| Supplied information |
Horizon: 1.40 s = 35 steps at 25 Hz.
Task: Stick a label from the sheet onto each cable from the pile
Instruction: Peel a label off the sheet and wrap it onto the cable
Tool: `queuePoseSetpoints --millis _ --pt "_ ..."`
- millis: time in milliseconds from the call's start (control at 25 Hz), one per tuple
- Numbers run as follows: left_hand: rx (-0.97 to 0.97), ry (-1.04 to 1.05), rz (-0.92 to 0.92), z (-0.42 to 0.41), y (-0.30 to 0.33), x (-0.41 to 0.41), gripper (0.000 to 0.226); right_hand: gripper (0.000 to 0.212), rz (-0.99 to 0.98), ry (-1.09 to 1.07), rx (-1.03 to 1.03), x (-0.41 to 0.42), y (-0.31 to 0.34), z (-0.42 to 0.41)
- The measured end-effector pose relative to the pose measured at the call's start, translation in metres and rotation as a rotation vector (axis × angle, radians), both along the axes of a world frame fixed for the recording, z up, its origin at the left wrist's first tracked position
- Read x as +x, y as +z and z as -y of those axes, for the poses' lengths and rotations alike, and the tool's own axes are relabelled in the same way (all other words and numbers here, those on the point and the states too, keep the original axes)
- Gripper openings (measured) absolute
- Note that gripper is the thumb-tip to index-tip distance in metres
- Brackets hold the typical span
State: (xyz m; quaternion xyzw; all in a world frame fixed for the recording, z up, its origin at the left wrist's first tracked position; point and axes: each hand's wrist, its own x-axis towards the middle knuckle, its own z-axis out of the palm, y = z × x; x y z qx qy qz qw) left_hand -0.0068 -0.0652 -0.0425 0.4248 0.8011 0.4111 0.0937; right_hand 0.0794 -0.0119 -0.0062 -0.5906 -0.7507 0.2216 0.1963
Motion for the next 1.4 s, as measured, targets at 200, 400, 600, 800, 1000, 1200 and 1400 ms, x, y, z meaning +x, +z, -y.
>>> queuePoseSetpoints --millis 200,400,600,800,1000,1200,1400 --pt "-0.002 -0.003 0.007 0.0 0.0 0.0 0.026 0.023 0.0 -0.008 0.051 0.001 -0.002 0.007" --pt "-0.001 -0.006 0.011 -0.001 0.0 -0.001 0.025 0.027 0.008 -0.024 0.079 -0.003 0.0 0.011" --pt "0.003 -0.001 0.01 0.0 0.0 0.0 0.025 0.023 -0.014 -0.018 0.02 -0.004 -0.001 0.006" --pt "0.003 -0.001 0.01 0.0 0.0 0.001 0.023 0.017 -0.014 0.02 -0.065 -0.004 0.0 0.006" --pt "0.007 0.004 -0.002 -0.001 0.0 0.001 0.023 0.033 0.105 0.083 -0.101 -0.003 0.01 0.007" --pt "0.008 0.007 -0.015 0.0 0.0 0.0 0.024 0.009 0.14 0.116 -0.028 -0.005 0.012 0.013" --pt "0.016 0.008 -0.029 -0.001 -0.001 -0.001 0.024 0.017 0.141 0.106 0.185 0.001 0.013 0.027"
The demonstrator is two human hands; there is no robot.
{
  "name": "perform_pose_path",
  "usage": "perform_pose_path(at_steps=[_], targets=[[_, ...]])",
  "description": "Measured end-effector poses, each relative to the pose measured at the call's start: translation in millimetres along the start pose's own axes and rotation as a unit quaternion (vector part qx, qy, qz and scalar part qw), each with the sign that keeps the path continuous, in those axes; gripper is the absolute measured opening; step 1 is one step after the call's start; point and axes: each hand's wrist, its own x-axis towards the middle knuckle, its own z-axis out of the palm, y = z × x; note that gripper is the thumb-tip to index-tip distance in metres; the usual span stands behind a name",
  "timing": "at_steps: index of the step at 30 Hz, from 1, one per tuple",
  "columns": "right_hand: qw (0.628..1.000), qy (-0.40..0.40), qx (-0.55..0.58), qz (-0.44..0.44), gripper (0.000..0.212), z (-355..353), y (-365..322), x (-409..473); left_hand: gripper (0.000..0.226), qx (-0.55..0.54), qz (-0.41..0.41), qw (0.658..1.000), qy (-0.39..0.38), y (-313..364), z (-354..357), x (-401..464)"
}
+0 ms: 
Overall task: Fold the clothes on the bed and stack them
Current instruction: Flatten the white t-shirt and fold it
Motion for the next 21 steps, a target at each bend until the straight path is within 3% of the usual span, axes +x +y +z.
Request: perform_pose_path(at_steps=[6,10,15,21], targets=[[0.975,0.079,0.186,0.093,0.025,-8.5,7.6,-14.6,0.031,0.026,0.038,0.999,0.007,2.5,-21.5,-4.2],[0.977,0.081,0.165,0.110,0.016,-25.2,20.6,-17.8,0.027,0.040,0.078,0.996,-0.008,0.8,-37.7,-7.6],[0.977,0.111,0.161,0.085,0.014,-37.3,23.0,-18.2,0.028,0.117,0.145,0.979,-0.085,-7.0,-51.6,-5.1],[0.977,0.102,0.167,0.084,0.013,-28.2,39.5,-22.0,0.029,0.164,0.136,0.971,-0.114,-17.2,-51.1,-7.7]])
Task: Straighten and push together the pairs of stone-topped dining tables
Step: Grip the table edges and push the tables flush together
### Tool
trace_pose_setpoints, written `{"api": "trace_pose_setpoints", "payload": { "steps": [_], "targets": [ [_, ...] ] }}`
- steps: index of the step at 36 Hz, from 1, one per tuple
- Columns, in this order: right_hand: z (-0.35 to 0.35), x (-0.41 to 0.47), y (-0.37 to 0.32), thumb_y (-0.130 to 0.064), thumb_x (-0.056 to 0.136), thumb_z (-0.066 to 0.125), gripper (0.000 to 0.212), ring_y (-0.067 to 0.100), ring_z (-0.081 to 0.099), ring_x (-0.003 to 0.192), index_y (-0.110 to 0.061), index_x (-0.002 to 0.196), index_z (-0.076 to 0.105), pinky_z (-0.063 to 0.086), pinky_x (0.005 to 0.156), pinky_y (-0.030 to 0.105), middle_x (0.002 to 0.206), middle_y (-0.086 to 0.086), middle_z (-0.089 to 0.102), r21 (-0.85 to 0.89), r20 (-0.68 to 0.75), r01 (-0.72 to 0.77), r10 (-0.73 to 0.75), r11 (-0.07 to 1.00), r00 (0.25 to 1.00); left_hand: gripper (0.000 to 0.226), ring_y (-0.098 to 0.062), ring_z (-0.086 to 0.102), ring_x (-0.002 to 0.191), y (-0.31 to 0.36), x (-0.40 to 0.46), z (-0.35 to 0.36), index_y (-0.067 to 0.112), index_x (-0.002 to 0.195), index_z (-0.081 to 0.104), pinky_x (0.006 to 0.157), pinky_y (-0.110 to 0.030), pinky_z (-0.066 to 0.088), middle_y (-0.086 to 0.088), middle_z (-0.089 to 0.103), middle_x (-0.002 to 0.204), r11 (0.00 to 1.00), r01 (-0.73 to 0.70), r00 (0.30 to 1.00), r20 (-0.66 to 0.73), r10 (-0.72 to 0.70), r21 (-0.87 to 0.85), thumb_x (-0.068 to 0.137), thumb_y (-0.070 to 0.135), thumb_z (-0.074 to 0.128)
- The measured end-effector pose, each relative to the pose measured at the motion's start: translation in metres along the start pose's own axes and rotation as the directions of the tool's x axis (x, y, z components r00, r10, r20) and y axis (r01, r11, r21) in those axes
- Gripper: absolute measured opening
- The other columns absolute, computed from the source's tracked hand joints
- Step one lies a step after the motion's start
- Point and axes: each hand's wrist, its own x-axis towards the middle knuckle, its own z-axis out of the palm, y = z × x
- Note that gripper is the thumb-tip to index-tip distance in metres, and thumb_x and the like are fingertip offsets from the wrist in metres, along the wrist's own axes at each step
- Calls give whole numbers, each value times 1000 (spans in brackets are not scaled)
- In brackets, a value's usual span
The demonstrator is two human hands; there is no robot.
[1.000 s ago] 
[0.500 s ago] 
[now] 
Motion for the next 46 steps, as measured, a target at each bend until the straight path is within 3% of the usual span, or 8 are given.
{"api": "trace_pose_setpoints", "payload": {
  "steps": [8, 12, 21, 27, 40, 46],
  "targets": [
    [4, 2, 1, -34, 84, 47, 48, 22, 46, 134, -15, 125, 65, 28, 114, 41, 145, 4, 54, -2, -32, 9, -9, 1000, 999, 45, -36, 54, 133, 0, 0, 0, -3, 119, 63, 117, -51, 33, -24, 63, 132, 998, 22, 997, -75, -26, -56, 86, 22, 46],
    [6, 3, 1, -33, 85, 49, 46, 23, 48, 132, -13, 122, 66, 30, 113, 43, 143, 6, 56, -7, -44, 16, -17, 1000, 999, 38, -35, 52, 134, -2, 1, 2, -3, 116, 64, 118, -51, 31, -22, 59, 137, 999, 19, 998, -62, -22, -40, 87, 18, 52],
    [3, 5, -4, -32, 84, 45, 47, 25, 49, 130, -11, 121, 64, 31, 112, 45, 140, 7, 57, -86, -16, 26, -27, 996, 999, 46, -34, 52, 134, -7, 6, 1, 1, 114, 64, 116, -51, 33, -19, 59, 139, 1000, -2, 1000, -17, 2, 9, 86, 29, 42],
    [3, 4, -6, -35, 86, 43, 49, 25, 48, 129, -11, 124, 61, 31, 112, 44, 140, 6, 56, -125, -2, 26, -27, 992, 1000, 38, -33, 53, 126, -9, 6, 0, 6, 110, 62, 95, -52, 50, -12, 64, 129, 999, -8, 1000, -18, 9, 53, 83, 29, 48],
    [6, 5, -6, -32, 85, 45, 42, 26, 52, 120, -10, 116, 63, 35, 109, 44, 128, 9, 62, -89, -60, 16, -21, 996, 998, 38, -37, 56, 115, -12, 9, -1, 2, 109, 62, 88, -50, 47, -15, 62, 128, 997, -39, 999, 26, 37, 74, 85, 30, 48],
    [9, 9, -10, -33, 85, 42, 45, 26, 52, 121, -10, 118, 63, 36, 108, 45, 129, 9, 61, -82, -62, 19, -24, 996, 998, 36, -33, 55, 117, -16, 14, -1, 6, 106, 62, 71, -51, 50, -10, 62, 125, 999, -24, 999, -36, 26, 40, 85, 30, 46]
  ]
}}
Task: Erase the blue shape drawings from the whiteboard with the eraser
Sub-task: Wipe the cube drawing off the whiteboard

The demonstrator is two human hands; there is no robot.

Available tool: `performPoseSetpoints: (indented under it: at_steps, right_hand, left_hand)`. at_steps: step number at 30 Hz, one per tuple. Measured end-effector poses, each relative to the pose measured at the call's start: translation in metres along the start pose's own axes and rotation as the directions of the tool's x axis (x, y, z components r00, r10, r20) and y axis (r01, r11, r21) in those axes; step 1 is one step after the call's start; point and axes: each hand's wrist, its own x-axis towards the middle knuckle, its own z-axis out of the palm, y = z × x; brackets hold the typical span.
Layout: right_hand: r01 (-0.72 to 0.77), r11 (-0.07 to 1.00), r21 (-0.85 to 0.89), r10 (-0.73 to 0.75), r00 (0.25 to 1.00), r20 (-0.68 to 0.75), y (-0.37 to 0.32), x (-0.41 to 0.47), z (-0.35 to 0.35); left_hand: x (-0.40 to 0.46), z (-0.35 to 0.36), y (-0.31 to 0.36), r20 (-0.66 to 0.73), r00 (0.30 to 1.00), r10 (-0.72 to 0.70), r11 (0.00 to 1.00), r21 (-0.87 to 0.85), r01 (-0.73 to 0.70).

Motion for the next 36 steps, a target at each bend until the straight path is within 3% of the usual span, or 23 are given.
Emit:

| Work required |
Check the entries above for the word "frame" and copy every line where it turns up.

| The completed task |
- The measured end-effector pose relative to the pose measured at the call's start, translation in metres and rotation as a rotation vector (axis × angle, radians), both along the axes of a world frame fixed for the recording, z up, its origin at the left wrist's first tracked position
State: (xyz m; quaternion xyzw; all in a world frame fixed for the recording, z up, its origin at the left wrist's first tracked position; point and axes: each hand's wrist, its own x-axis towards the middle knuckle, its own z-axis out of the palm, y = z × x; x y z qx qy qz qw) left_hand -0.0068 -0.0652 -0.0425 0.4248 0.8011 0.4111 0.0937; right_hand 0.0794 -0.0119 -0.0062 -0.5906 -0.7507 0.2216 0.1963

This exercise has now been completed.